明け方まで油絵に熱中してしまったので、お風呂を済ませて寝たのはもうすっかり朝になってから。一度は正午ちょっと前に目が覚めたんだけど、そのままベッドの中でウダウダしていたら再び眠りに落ちてしまった。この二度めの眠りも1~2時間では済まず、16時近くまで寝てしまうという…。規則正しい生活は夢のまた夢。
そんな今日も、何時であれ起きたらまずはウィーン国立歌劇場の配信を観る。ドビュッシーの「ペレアスとメリザンド」は、音楽祭での上演を何度かテレビで観たことがあるものの、なんだかよく分からないまま終わってしまったという記憶しかなかった。

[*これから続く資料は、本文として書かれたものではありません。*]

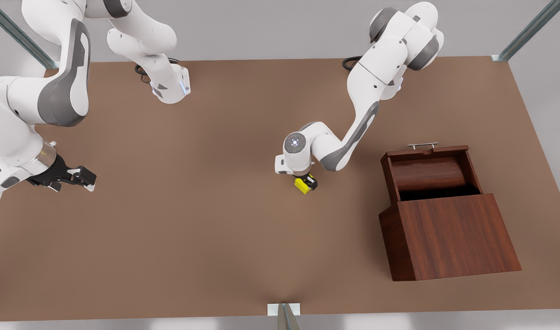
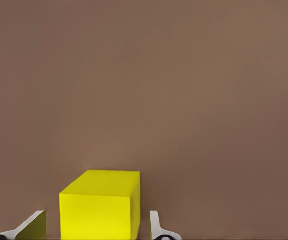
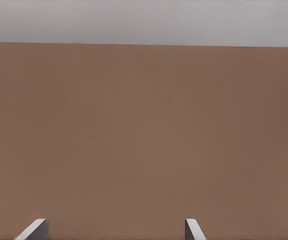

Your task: Open the drawer with left arm, place the square in the middle with right arm, and place the square in the drawer with left arm

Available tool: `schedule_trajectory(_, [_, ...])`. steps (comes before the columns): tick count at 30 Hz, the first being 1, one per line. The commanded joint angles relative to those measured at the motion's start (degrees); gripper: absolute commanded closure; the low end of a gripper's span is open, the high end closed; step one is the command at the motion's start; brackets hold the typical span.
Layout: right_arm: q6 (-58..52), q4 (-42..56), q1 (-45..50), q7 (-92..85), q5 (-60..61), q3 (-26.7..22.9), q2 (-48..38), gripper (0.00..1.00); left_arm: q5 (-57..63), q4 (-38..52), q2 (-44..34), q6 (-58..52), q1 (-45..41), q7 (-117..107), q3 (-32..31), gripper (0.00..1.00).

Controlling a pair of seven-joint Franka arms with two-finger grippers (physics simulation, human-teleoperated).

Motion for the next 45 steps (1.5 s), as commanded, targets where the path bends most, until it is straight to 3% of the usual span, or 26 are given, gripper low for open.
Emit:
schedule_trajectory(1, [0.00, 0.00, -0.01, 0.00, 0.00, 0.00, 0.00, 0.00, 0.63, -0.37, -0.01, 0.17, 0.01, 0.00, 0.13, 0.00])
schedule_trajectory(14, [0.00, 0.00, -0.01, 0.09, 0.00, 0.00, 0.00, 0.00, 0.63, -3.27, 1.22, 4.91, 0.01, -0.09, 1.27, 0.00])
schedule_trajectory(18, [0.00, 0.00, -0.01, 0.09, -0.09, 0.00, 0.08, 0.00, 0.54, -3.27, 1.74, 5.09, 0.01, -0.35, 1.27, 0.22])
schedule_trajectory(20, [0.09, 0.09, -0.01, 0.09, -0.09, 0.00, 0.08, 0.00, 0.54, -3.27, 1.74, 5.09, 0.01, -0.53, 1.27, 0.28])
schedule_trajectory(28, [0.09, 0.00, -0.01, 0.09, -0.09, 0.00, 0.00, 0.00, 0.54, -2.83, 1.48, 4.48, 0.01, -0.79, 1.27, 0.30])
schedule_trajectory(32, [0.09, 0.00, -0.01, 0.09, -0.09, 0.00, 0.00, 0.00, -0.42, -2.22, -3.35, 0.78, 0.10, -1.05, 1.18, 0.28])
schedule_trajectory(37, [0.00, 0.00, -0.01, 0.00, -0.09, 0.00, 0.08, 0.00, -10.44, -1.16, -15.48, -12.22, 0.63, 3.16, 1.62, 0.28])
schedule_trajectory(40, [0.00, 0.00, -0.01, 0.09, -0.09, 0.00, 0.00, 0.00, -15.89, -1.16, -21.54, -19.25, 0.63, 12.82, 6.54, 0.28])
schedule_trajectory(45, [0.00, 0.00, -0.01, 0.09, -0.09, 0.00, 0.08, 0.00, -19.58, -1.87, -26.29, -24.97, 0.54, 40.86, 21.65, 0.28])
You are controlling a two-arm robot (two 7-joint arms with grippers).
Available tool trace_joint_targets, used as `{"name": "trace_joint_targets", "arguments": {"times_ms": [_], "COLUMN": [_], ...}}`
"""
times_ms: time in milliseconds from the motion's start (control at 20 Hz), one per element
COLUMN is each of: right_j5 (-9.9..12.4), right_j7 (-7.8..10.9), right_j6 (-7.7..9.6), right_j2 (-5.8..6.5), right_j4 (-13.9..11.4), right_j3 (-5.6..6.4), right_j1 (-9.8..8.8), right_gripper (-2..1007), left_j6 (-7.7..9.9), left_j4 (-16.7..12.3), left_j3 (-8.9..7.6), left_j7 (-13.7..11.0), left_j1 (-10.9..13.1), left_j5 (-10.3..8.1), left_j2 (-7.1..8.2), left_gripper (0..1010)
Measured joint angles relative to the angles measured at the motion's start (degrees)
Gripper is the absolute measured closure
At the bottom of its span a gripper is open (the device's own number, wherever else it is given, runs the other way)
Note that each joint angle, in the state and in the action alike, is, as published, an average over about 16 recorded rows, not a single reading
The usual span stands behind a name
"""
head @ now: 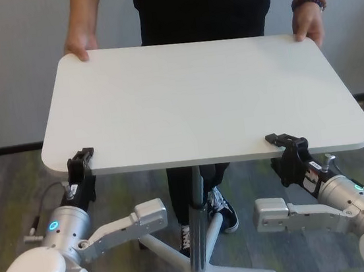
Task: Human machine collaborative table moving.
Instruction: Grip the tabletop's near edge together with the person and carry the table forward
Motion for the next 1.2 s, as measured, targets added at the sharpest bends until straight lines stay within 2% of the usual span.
{"name": "trace_joint_targets", "arguments": {"times_ms": [500, 1200], "right_j5": [-0.2, -0.4], "right_j7": [-0.72, -2.29], "right_j6": [-0.51, -1.59], "right_j2": [-0.72, -2.02], "right_j4": [3.0, 8.4], "right_j3": [-1.13, -2.81], "right_j1": [1.38, 3.42], "right_gripper": [725, 725], "left_j6": [-0.31, -1.16], "left_j4": [4.0, 9.2], "left_j3": [0.86, 1.68], "left_j7": [1.2, 2.6], "left_j1": [-1.6, -3.0], "left_j5": [-0.54, -1.72], "left_j2": [-1.26, -2.37], "left_gripper": [755, 754]}}
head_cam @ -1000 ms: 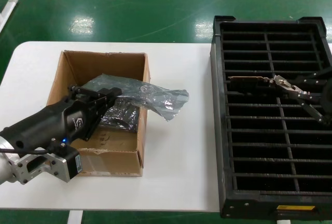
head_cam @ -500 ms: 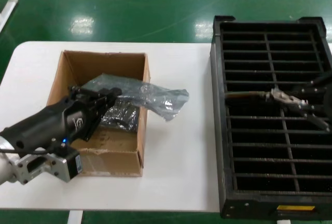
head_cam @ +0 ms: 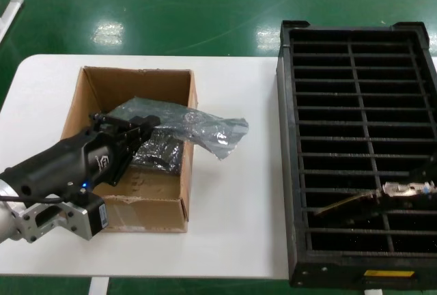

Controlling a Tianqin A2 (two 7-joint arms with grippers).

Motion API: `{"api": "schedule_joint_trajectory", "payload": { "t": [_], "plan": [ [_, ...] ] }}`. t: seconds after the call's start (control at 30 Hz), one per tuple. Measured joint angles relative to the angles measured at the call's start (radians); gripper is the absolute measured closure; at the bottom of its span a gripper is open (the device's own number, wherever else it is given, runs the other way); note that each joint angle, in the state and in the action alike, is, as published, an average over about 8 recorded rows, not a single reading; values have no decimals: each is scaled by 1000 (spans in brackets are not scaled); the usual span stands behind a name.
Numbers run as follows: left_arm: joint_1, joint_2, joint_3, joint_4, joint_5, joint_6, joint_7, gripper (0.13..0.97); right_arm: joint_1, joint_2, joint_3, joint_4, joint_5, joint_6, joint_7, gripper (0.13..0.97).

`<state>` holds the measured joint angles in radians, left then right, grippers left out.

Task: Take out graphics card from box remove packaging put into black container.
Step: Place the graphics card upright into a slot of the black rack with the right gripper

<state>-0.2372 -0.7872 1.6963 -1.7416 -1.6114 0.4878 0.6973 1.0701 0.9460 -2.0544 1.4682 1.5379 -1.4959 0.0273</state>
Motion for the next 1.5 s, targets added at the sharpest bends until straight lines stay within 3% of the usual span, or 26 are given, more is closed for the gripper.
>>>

今回は、もうすっかりおなじみのアドリアン・エレートのペレアスに、オルガ・ベズメルトナのメリザンド、いつ観ても渋くてカッコいいサイモン・キーンリーサイドのゴロー(フランス語では Golaud)、フランツ=ヨーゼフ・ぜーリヒの老王アルケル、ベルナルダ・フィンクのジュヌヴィエーヴ、マリア・ナザロヴァのイニョルドという配役で、しっかりじっくり観たんだけど、やっぱりなんとも抽象的。
原作についてネットで調べたら、原作に忠実な上演で、要は原作も抽象的なのね。ゴローが森で出会い妻にしたメリザンドは、自分は遠くから来た、冠を落としてしまった(=冠を被るような身分)などと断片的に語るものの、その素性は最後まで明らかにされない。ゴローの異父弟であるペレアスと親密になりキスを交わしていながら罪の意識はまったくなく、それがゴローを苦しめ、とうとうペレアスを殺してしまう。その際にメリザンドも傷を負い、医師は「小鳥でも死なないような傷」と診断したのに死んでしまう。このメリザンドという女性がなんともとらえどころがないのよね。

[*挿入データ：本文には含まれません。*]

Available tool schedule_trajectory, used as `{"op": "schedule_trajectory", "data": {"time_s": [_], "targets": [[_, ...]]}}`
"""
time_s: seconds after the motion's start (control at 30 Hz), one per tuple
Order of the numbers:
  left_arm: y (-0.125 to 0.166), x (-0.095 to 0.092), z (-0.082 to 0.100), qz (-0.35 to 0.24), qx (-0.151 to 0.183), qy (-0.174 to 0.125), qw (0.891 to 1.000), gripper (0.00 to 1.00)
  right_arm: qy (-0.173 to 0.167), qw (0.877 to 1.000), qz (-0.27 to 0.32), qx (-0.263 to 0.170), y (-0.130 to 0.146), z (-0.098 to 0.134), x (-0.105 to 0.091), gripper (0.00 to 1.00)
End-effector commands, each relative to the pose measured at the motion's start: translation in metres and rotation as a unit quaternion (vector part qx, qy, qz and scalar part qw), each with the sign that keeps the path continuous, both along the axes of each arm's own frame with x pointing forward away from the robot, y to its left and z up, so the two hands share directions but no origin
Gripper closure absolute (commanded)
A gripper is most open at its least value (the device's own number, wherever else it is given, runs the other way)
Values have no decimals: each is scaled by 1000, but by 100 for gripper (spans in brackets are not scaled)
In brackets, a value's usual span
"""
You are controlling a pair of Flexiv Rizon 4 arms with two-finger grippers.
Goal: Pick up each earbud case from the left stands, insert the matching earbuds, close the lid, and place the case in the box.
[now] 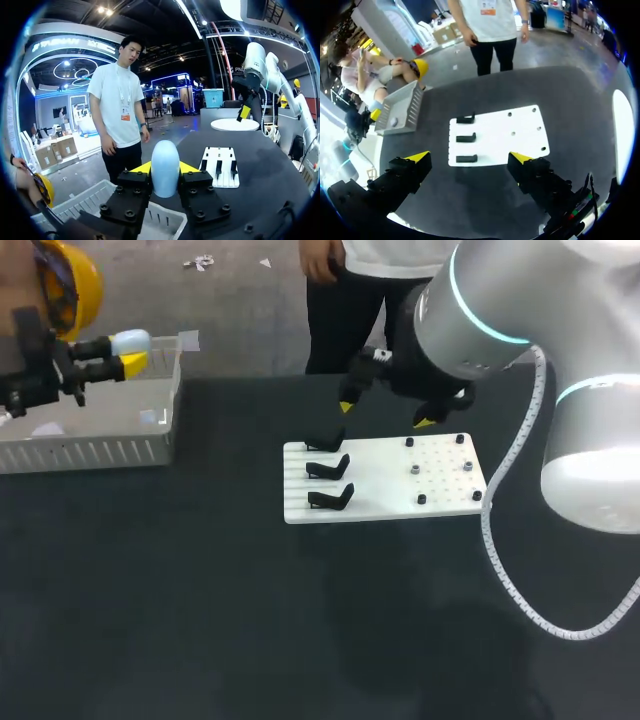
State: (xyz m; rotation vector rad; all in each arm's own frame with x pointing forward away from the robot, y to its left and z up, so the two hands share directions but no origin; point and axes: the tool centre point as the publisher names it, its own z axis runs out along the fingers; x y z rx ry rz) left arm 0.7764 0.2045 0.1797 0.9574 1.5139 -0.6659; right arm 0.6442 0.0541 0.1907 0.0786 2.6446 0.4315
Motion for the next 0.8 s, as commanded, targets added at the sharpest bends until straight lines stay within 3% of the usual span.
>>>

舞台上には大きな水槽があり、森の場面では川になり、城の場面では堀になる。また、白いボートが時には裏返した状態でベッドになったり、踏み台になったり、メリザンドが塔の上で髪を梳かし、窓から下に垂らした髪にペレアスがふれて陶然となるラプンツェルのような場面では塔の代わりになったりもし、最後には息絶えたメリザンドを乗せて夕陽の中に消えていく。また、開幕前や幕間の舞台上にはスクリーンで一面に青く揺れる水面が映し出され、本水を使った舞台装置と呼応して象徴的。そのままパソコンのスクリーンセイバーにしたいぐらい、リラクゼーション効果がありそうな映像だった。
一気に観終えたのは21時すぎ。夕方まで寝てしまったからといってまた寝る時間を遅らせるとますますずれ込むばかりだから、早めにベッドに入ろうかなぁ、と考えているところへ、けたたましい音。その直後にグラッと揺れた。スマホの緊急地震速報。

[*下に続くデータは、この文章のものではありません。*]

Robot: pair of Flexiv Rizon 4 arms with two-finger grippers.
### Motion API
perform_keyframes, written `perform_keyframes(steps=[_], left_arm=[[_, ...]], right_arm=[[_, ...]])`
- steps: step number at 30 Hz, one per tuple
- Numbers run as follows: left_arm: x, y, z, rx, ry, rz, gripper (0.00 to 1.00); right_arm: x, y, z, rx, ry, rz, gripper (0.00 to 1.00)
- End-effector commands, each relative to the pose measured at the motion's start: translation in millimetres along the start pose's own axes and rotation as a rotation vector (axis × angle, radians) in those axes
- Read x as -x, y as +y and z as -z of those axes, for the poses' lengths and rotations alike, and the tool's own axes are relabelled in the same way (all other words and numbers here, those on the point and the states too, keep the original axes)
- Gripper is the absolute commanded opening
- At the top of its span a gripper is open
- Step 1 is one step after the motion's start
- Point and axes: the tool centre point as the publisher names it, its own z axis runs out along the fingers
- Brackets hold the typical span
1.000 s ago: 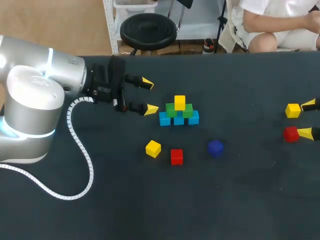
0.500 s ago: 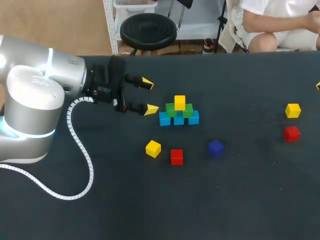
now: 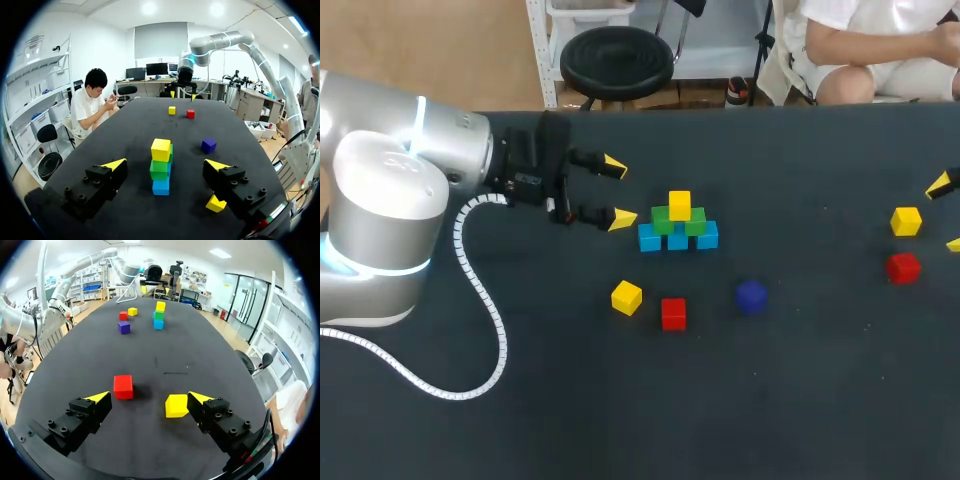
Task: Place the blue cubes, place green cubes on the blue cubes, place the yellow cubes on the green cubes, then place the red cubes on the yellow cubes, and place purple cube on the red cubes.
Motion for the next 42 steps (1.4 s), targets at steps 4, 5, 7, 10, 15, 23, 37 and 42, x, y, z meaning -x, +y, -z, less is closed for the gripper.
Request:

こんな直前に鳴ってもなんの準備もできないし、揺れれば地震って分かるんだから意味なくない? ビックリしすぎて心臓に悪いので、音量を小さくする方法はないのか調べてみたら、デフォルトだと「最大音量を使用する」がオンになっているのね。これをオフにしたから、次回以降は少しは小さな音になるはず。
震源地は千葉で、このあたりの震度は2だったそうだけれど、もっと大きな揺れに感じた。こんな時期だけに、ますます不安になるよねぇ。